When he heard enough he cut them off and told them whatever it was he had to offer. […] Or he might simply listen and console, offering only the comfort of one who saw life in all perspectives at once, the pigeon droppings as well as the statue, and who could make others see it too. They almost always left feeling better, not infrequently laughing, glad to have found solace in someone so wise, so knowing, a man who also found humor in the leavings of incontinent wildlife.

[…] This was no screenwriter’s permanent cure, of course, and Brady did not for a moment believe he could work such miracles. He knew the soul could sustain far deeper wounds than he could reach with his ultra-sound machines, his muscle balm, ice-packs, and gruff humanity.

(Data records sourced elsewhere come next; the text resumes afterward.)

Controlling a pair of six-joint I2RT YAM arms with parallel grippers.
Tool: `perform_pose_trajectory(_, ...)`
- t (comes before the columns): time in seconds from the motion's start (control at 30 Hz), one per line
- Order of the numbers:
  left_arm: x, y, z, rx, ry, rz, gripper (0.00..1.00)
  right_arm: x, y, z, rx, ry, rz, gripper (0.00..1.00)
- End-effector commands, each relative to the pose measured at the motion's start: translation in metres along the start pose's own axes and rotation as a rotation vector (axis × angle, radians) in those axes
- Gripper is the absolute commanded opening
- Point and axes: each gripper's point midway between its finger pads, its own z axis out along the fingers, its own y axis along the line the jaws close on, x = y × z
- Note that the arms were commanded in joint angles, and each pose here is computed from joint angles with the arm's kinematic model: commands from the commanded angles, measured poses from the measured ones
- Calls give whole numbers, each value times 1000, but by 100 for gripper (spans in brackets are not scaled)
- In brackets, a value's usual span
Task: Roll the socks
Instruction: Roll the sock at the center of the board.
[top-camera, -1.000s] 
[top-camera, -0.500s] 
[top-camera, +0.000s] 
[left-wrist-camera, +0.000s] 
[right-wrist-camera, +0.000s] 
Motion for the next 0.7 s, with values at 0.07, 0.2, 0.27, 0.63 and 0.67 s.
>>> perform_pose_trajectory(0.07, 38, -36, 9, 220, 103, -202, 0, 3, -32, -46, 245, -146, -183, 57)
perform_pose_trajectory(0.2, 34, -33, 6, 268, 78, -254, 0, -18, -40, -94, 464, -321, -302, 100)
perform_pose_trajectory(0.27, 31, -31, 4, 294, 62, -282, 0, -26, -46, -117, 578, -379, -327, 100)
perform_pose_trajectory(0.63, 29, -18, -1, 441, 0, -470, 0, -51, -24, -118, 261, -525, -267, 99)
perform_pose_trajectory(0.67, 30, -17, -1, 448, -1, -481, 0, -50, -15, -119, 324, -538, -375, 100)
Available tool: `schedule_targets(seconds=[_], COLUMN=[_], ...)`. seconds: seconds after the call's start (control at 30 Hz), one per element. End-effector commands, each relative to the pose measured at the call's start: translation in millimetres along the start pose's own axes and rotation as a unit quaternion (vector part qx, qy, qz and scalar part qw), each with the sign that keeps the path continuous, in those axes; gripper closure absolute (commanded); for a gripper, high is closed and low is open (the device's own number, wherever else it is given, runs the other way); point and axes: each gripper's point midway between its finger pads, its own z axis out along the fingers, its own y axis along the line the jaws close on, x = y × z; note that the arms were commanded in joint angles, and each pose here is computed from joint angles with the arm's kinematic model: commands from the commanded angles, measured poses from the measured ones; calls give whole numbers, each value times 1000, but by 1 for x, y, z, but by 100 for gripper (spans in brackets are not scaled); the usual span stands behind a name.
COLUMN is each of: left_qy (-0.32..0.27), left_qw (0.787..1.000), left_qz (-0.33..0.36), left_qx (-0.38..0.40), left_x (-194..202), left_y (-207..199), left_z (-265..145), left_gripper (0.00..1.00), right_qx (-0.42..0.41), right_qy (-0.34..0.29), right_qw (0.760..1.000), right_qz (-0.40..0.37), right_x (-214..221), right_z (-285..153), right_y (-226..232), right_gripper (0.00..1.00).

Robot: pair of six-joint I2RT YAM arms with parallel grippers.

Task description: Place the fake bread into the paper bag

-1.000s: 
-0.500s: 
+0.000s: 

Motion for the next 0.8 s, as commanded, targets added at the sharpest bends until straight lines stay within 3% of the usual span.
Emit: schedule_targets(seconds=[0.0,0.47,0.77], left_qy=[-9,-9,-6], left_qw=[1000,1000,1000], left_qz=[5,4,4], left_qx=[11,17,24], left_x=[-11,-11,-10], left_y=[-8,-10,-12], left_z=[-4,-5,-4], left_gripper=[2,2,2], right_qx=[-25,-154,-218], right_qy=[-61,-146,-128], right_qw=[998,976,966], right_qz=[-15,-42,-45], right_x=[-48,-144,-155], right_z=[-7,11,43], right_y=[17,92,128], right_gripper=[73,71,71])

But Brady could, by god, get a man to talk straight to him, even one whose teenage eyes had beheld the infinite sorrow of sudden resignation from the human race; that was the way you talked to him. You weren’t allowed to hide behind your own illusions because Brady did not hide behind his.

Brady meets vulnerability with vulnerability. Brady knows when someone needs a buddy or a coach. Brady accepts that people don’t change that much, but believes coaching is still worth it. And Brady does not have the time or the patience for violent politeness.

People talk straight to him and leave feeling better. What a boss. I’m so jealous of Brady Grapehouse.